祖母――フェリスはかつては心優しく芯の強い女性だったというが、夫である前国王が戦死して以来、彼女は変わってしまった。
偏屈で棘のある言葉ばかり吐き、下の者をこき使い……孫のコルトに対してでさえ、その視線と口調にはいつも蔑みが潜んでいた。

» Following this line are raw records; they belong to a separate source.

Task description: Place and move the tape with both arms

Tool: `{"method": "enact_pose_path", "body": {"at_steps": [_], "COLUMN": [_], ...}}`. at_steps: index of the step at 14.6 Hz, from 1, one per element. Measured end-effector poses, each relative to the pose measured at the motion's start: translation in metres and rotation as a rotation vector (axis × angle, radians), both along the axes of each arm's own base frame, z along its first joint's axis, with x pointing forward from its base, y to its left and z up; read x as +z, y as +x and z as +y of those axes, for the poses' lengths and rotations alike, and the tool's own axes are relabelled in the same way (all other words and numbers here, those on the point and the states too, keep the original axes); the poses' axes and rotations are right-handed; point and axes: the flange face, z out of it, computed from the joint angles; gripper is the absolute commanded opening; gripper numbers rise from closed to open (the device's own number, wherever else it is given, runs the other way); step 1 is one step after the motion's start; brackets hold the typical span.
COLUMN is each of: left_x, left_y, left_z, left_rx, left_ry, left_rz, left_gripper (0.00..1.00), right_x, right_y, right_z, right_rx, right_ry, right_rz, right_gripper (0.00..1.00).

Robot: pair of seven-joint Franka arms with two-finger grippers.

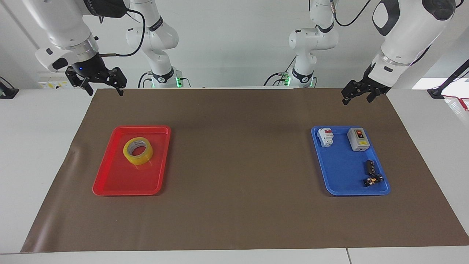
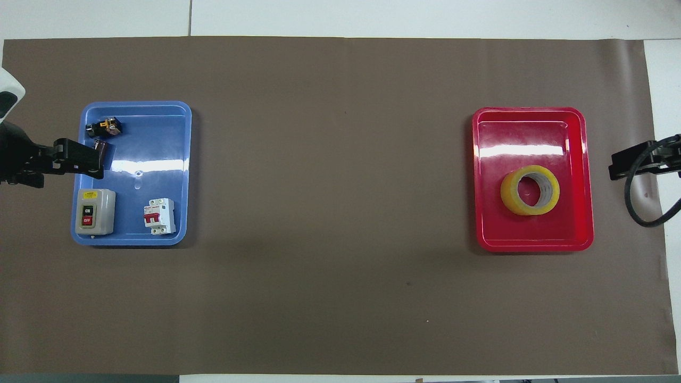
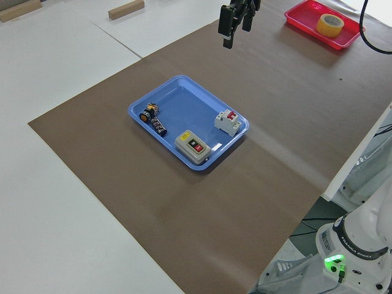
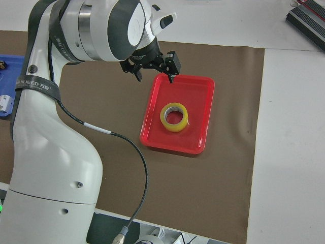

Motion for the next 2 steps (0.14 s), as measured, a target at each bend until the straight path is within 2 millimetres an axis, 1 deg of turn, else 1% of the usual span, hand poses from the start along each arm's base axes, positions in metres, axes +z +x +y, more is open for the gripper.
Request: {"method": "enact_pose_path", "body": {"at_steps": [2], "left_x": [0.0000], "left_y": [0.0000], "left_z": [0.0000], "left_rx": [0.000], "left_ry": [0.000], "left_rz": [0.000], "left_gripper": [1.00], "right_x": [0.0000], "right_y": [0.0000], "right_z": [0.0000], "right_rx": [0.000], "right_ry": [0.000], "right_rz": [0.000], "right_gripper": [1.00]}}
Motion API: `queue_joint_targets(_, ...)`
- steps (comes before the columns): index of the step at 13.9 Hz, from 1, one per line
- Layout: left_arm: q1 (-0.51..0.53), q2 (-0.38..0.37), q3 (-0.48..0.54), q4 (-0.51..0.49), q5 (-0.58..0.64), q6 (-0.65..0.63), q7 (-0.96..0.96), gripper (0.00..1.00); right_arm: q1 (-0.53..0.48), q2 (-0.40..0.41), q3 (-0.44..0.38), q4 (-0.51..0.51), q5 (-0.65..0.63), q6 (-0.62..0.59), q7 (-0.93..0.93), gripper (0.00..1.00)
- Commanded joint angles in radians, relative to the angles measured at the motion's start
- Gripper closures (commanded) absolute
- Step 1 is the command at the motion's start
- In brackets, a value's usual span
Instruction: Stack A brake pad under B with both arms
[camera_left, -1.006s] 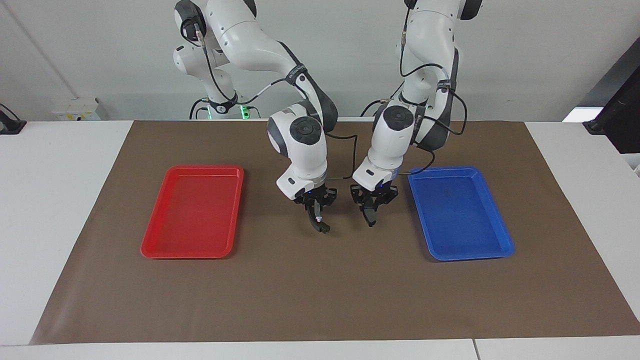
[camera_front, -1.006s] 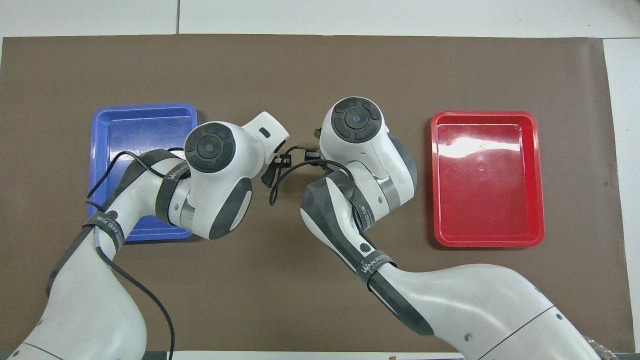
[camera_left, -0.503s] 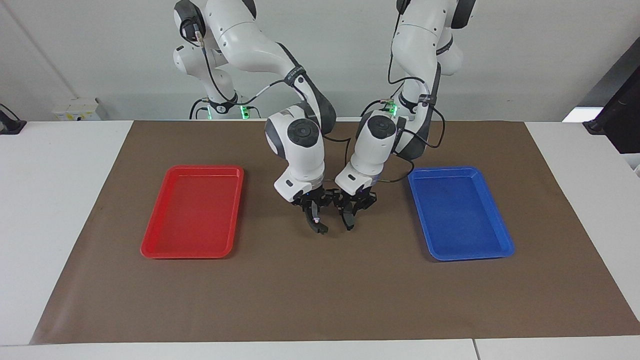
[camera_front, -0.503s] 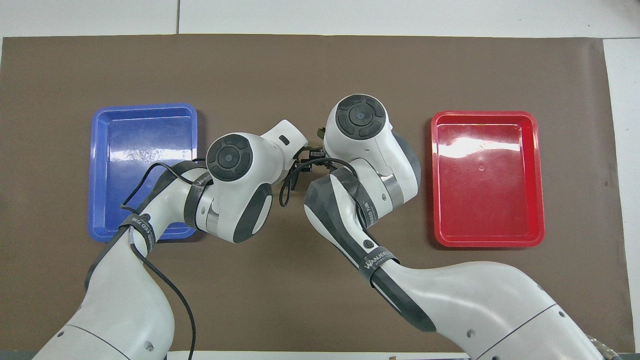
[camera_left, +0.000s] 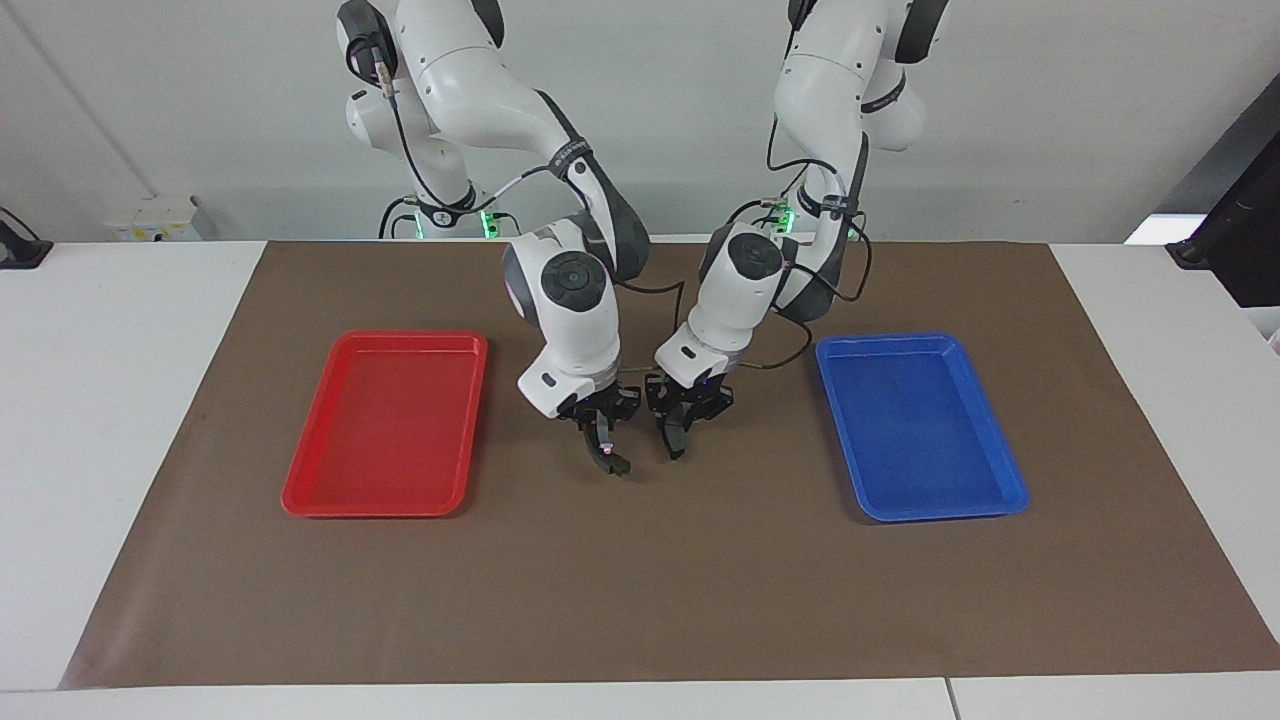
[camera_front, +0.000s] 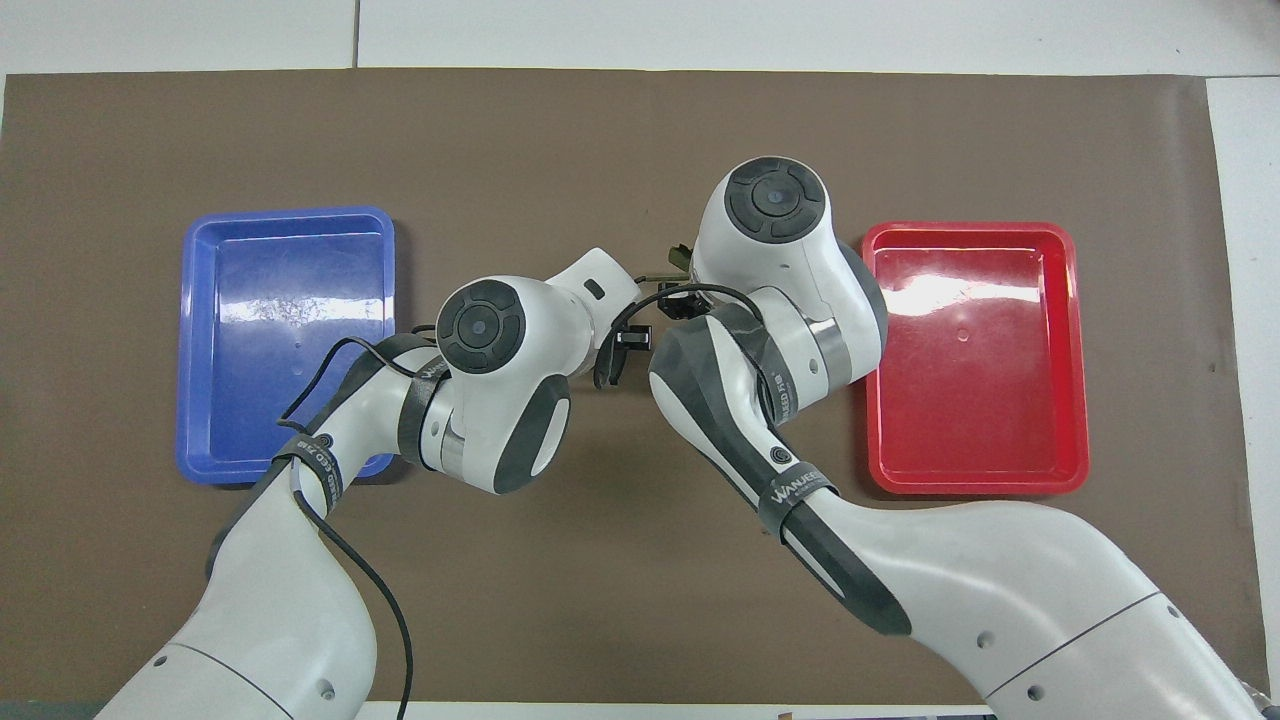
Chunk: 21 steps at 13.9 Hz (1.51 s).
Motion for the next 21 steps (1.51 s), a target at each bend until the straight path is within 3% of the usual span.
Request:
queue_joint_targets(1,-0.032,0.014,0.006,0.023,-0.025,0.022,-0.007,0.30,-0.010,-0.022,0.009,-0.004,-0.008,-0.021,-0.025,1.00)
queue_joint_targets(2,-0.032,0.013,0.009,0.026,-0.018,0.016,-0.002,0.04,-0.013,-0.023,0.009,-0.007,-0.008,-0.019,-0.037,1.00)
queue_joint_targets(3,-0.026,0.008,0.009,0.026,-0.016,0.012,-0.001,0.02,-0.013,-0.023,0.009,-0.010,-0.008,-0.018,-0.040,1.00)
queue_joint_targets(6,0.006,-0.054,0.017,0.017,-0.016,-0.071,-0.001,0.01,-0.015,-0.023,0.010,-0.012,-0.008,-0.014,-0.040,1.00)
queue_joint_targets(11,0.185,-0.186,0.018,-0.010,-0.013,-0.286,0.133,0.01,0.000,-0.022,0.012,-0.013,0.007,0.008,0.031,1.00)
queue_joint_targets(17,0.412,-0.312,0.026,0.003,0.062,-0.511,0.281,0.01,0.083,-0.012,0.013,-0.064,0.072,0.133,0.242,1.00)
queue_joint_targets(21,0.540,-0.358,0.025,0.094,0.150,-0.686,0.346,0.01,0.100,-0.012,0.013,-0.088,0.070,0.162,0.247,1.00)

何の話をしているのか気になって、コルトは声が聞こえてくる部屋の前に立った。
扉はぴたりと閉じていたが、耳を澄ますと会話を聞き取ることが出来る。
どうやら、話をしているのは祖母と父らしい。
「お言葉ですが母上。ランジュは我々と同じに、この国を深く愛していました」
アルトアの声は普段と変わらず、優しくて静かだ。
「そうは言ってもたがが捕虜でしょう。ボルトアで捕まっていたのをお前が連れて帰ってきただけで、どこの出身かも分からぬ卑しい女よ」
「それは……仕方のないことです。彼女はショックで記憶をほとんど無くしていたのだから。私が思うに、恐らくボルトアに迫害されていた遊牧民ではないかと」
「遊牧民族!おぉ嫌だ、お前はそんな浅ましい女と睦いだのですか!?」
フェリスのひきつった声が耳を刺し、コルトの背筋に寒気が走った。
何だかこの話を聞いてはいけないような気がする。
しかし足は凍りついた様に動かず、二人の会話はコルトの耳に響き続けた。